Nearly $1.2 million in outside police, labor funding funneled into Contra Costa County supervisors race

Police and labor groups have funneled nearly $1.2 million into the election for the only open seat on the Contra Costa County Board of Supervisors election this November, according to campaign filings reporting 2024 transactions through Sept. 21.

Mike Barbanica, who was elected to the Antioch City Council in 2020, is a retired Pittsburg police lieutenant and owner of a real estate property management company, which he said oversees more than 200 properties in the region. Shanelle Scales-Preston is a sixth-year Pittsburg City Councilmember who has worked for California’s 10th Congressional District since 2001, currently serving as District Director for Rep. Mark DeSaulnier.

Both candidates are fighting to replace Supervisor Federal Glover, who represents the county’s northern waterfront, encompassing Martinez, Hercules, Pittsburg and a sliver of Antioch, as well as a dozen other unincorporated communities. Glover announced his retirement in December after serving on the board for 24 years — the first African American elected to the highest county office, who remains the only person of color in the board’s history.

A little more than a month before the November election, the election is awash with independent expenditures — an unlimited spending mechanism separate from a candidate’s own campaign, which advocacy groups frequently use to bolster their influence in policy-making.

This financial support, in part, illustrates the starkly different ways Barbanica, 55, and Scales-Preston, 46, are campaigning to govern these diverse communities, which contend with different needs for public safety, homelessness, industry regulation and development.

Barbanica is waging a campaign that is based in law-and-order priorities — emphasizing the need to crack down on crime, homeless encampments, urban and rural blight and what he sees as mismanagement of the county’s $5 billion budget.

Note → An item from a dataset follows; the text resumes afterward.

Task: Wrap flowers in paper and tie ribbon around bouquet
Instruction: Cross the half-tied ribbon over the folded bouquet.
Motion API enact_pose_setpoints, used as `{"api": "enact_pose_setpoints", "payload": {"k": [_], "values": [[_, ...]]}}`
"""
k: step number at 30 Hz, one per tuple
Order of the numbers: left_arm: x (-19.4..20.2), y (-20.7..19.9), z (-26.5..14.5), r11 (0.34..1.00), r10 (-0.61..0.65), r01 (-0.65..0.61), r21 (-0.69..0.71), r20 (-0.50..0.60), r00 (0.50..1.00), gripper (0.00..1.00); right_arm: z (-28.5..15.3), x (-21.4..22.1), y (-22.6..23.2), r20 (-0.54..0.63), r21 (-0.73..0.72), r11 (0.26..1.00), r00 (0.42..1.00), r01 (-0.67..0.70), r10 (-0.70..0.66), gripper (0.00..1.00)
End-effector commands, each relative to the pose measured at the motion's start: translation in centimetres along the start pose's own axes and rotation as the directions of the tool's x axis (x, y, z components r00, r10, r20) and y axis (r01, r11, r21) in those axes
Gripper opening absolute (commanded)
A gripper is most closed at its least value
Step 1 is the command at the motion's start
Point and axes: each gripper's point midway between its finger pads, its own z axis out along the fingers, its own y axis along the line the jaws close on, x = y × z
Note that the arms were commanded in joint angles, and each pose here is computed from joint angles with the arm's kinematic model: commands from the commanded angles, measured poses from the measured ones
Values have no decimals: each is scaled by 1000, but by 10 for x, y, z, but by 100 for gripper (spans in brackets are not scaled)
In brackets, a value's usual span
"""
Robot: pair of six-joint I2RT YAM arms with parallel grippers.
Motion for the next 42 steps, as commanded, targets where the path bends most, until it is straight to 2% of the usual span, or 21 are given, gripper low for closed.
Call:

Highly critical of the way the county has historically spent taxpayer dollars, he said he would advocate to craft more cost-effective solutions, such as collaborating with existing landlords and temporary housing programs to help residents find stability.

Scales-Preston is running on a platform that prioritizes collaboration to bolster affordable housing production, transportation access and youth and job programs to support residents, especially marginalized communities. She highlighted the necessity of tackling both big, systemic projects alongside “everyday” issues, pointing to her success funding roof repairs at a local homeless shelter and organizing ceasefire initiatives to quell gun violence in Pittsburg and Antioch.

A political action committee in support of Barbanica collected more than $433,000 by Sept. 21, funded primarily by groups representing hundreds of police officers, dispatchers and law enforcement officials across the Bay Area, according to campaign filings. Subsequent ads, mailers and a website backing Barbanica, who earned 38.7% of votes during the March primary election, were largely financed by the Contra Costa County Deputy Sheriff’s Association, on top of support from the county’s firefighters union, police associations in six Contra Costa County cities and luxury residential developers boasting projects in Antioch, Danville, Livermore and Pleasanton.

Those hundreds of thousands of dollars don’t take into account individual, capped donations that police PACs and individuals, including prosecutors and investigators within the District Attorney’s Office, contributed directly to Barbanica’s campaign.

Additionally, by Sept. 21 the Contra Costa County Deputy Sheriffs’ Association had dumped another $340,000 into a separate committee of “concerned citizens” directly opposing Scales-Preston that has paid for a slew of ads, mailers and billboards.